The Hsp70s assists in the folding of other proteins through cycles of binding and release of unfolded polypeptide chains in the SBD (Figure 1). The cycle is governed by the nucleotide-binding status of the NBD: in the ATP-bound Hsp70, the SBD is opened with fast binding and release of the protein substrate and the SBD and the NBD are docked (Figure 1), whereas in the ADP-bound and nucleotide-free states (APO), the SBD is assumed to be closed with low binding and release rate of the protein substrate, with the SBD and the NBD undocked (Figure 1). The transition between the ATP (open conformation) and the ADP states of Hsp70 (closed conformation) is triggered by the ATP binding to the NBD, which induces a conformational change of the interdomain linker, and the opening of the SBD through an allosteric mechanism which is not fully elucidated. The ATP hydrolysis restores the closed conformation of the SBD. Rebinding of ATP to the nucleotide-free Hsp70 restarts the cycle of the chaperone. In vivo, the ATP hydrolysis and nucleotide exchange rates are increased by co-chaperones. Because of their critical roles in many cellular processes and based on evidence that their mechanisms involve cycles of conformational changes, there has been a strong interest in elucidating the structures of human Hsp70 in its two main conformations, i.e. ATP and ADP-bound. Structures of human Hsp70 are of first interest for the design of drugs in new cancer therapies. However, only the structure of the NBD of hHsp70 was solved by X-ray. Truncated structures comprising both the NBD and the SBD were solved for the bacterial E. coli Hsp70 homolog in the closed state (PDB ID: 2KHO) and for the yeast S. cerevisiae Hsp110 homolog in the open state (PDB ID: 3C7N).

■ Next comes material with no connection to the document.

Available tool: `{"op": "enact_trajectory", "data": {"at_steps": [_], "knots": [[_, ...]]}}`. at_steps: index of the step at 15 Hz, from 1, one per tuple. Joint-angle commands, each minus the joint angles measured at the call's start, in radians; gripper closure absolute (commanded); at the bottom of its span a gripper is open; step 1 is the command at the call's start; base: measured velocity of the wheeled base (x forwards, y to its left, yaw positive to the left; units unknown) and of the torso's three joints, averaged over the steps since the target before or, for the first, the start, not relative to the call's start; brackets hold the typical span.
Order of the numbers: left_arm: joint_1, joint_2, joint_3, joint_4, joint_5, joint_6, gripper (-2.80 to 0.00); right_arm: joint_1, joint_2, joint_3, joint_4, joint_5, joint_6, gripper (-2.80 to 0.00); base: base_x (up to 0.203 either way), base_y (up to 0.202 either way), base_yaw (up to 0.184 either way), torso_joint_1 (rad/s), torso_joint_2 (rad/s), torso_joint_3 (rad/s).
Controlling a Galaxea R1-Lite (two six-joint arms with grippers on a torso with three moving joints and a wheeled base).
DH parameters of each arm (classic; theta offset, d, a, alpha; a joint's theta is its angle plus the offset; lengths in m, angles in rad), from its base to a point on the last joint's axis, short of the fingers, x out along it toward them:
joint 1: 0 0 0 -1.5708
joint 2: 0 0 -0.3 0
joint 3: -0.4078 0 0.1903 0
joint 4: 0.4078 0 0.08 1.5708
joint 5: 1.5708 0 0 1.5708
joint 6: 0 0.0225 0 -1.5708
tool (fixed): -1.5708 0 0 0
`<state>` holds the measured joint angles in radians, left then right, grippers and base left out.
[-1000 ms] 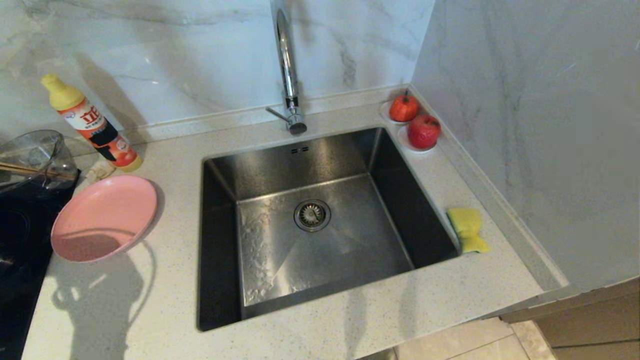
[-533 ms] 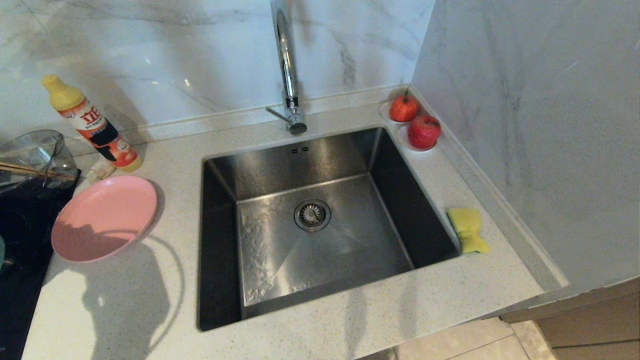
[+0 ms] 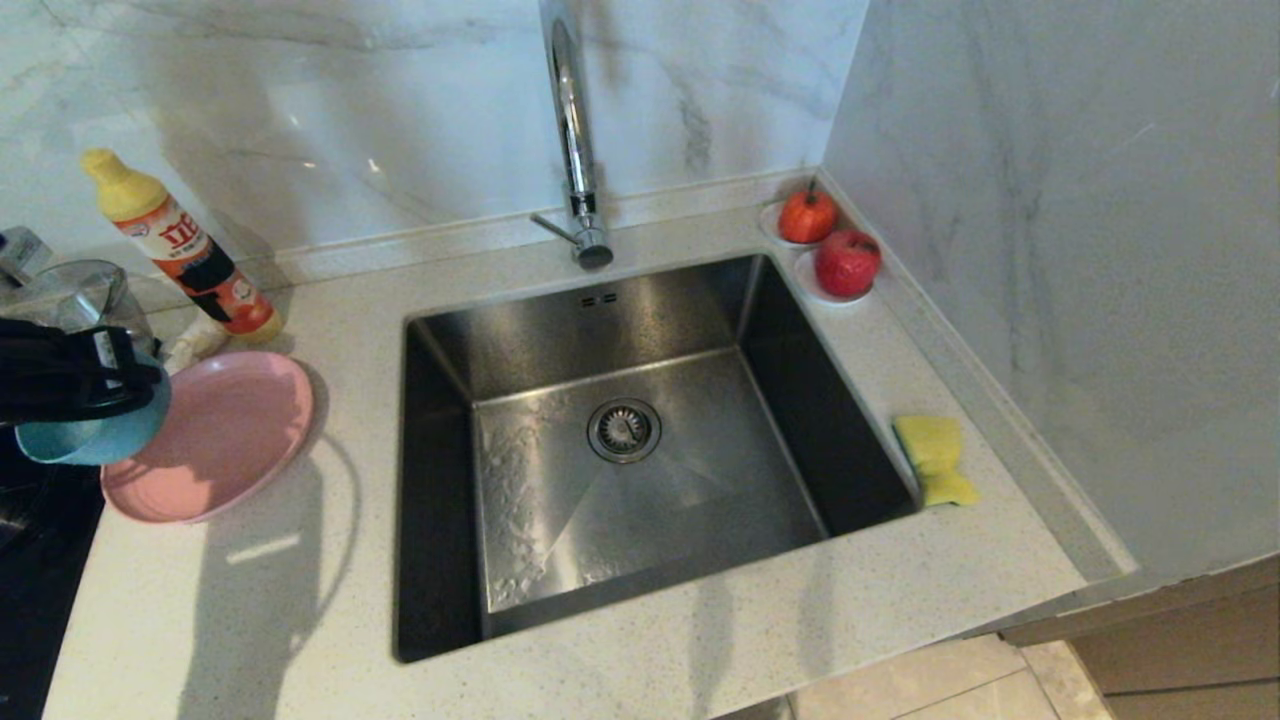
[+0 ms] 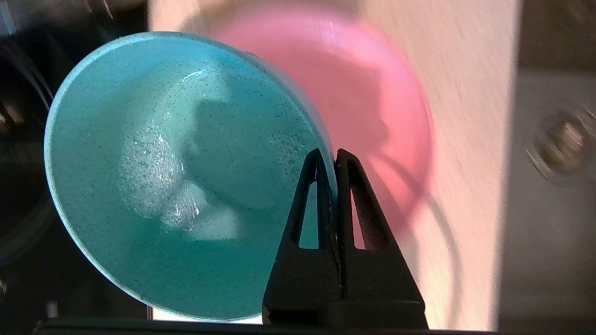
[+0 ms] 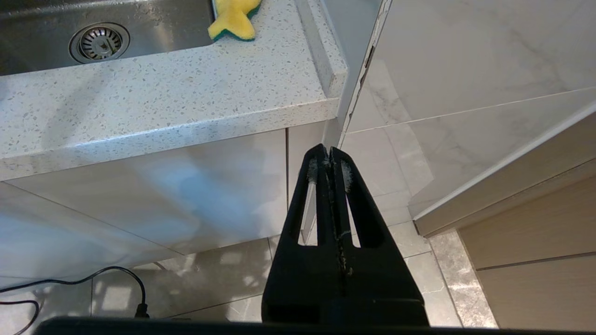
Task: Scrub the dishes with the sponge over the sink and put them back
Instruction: Place the bowl on the plate
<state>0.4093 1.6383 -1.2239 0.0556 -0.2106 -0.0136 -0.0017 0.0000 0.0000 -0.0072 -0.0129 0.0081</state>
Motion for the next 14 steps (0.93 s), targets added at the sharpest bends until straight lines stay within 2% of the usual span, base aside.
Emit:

4. Conformational heterogeneity observed in MD simulations

Prompted by the absence of detailed atomic experimental structures, we carried out the task of generating computer models of the human Hsp70 in its open and closed states by homology modeling and by molecular dynamics (MD) simulations on a unprecedented micro-second timescale, using the templates PDB ID: 3C7N and PDB ID: 2KHO, respectively. The sequence of human inducible Hsp70 (UniProt ID: P08107) was chosen for modeling purposes because it has been reported as a new target for cancer therapies. We obtained stable structures by using six and three different initial conditions in the molecular dynamics (MD) simulations of the open and closed models, respectively. In the six MD trajectories, the open model adopted a stable conformation in which the lid was open, the SBD-α was docked to the NBD (Figure 2) and the linker was bound to a cleft between subdomains IA and IIA of the NBD. Different stable binding positions sites were found for the SBD-α on the lobe I of the NBD (Figure 2). The conformational heterogeneity of the closed model, probed by three MD trajectories corresponded to a rotation of the SBD around the NBD, in agreement with NMR data (Figure 2). We found that human Hsp70, both in its open and closed states, was better represented by an ensemble of conformations on a μs timescale, corresponding to different local minima of its free-energy landscape in good agreement with low-resolution experimental data of Hsp70s homologs (Small Angle Xray-Scattering and single-molecule Fצrster Resonance Energy Transfer) to which the MD simulations were compared in details. These structural ensembles (Figure 2) represent the first attempt to model the conformational heterogeneity of a full-length molecular chaperone at the atomic scale.